For Exampe: If you try a query such as “Give me all genes where the gene name doesn’t equal something (e.g. ACXE)” it excludes all the null values from the results too. In such a case you probably want the query to return all genes where the name does not equal “ACXE” AND those that do not have a name. For those that do not have a name the field is NULL (which is different to empty).

For example, try this query in FlyMine:

<query name=”” model=”genomic” view=”Gene.name” longDescription=”” sortOrder=”Gene.name asc” constraintLogic=”A and B”>
<constraint path=”Gene.organism.name” code=”A” op=”=” value=”Drosophila melanogaster”/> <constraint path=”Gene.name” code=”B” op=”!=” value=”ACXE”/>

</query>

../_images/NameNotEquals.png

It returns 7627 genes. So from the total fly genes it has not returned the one gene that has the name ACXE AND all the genes which are “NULL” for gene name.

Now, if we add an additonal constraint:

<query name=”” model=”genomic” view=”Gene.name” longDescription=”” sortOrder=”Gene.name asc” constraintLogic=”A and (C or B)”>
<constraint path=”Gene.organism.name” code=”A” op=”=” value=”Drosophila melanogaster”/> <constraint path=”Gene.name” code=”C” op=”!=” value=”ACXE”/> <constraint path=”Gene.name” code=”B” op=”IS NULL”/>

</query>

(NOTE: also change the constraint logic to C or B)

../_images/NameNotNull.png

We now get 18, 059 rows - this is all the genes which do not have name ACXE and all genes which have a NULL name.

Note: To add the “NULL” constraint, select “Filter query results on this field having any value or not” and select the “Has no value” checkbox:

../_images/AddNotNullConstraint.png

Troubleshooting

I am not sure how to start building a search, it looks hard?

Every template query can be displayed in the query builder. Try looking at some of the simpler template searches in the query builder and see how they have been constructed. Use this as a starting point to play around with changing a constraint or change what is shown in the results table. If you need extra help, please Contact Us.

To decide which class to select to begin building a query think about the data you are trying to return. For example, if you want to know about the expression of a set of genes, you can start your query from Gene, where you can define which genes you are interested in and from here navigate to the expression data, where you can define what expression data you which to see. However, you could construct the same query by starting from the expression data and defining this first. The expression data links to Genes and so you can then add your gene constraint.

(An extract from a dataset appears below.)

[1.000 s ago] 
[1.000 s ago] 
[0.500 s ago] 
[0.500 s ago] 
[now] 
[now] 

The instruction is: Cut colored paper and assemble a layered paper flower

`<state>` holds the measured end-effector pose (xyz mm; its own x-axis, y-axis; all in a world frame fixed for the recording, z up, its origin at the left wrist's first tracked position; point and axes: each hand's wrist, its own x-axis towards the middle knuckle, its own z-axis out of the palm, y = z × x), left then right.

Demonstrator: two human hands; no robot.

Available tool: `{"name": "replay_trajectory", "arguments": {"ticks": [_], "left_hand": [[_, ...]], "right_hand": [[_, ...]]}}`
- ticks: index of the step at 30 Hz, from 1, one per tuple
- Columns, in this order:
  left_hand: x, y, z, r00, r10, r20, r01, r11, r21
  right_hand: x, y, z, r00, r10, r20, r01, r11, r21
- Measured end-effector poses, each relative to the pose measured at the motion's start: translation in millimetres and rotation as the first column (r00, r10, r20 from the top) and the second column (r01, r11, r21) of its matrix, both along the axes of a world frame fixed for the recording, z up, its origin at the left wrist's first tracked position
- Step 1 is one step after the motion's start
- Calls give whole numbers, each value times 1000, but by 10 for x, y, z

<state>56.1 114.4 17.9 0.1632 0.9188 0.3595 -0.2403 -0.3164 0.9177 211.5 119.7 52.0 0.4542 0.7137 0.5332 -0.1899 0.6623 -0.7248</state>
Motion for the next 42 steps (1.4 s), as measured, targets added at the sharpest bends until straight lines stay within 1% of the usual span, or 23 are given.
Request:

I can’t find the data I am looking for in the model browser

The data model is based on the sequence ontology and so follows the logical relationships found in biological data - i.e. Exons are referenced from Gene and Protein domains are referenced from Protein. Many additional classes and fields have been added and these also follow logical biological relationships. So if you are looking for Gene expression data, you will find this referenced from Gene. For details of all the data sources loaded see the Data tab. If you need additional help, please Contact Us.

I don’t understand what this field/class means.

Some of the fields have an information icon which provides an additional description of the field. Otherwise, if you are unsure of the contents of a field, add it to your results and run the query. Most searches run very quickly so it is easy to move to and from the results while you fine-tune your query. It is also possible to do this from within the Results Tables. If need additional help, please Contact Us.

How do I navigate to a class I have constrained without having to go through the model

browser again?

Clicking on a class name in the right hand summary pane will open the model browser at that class.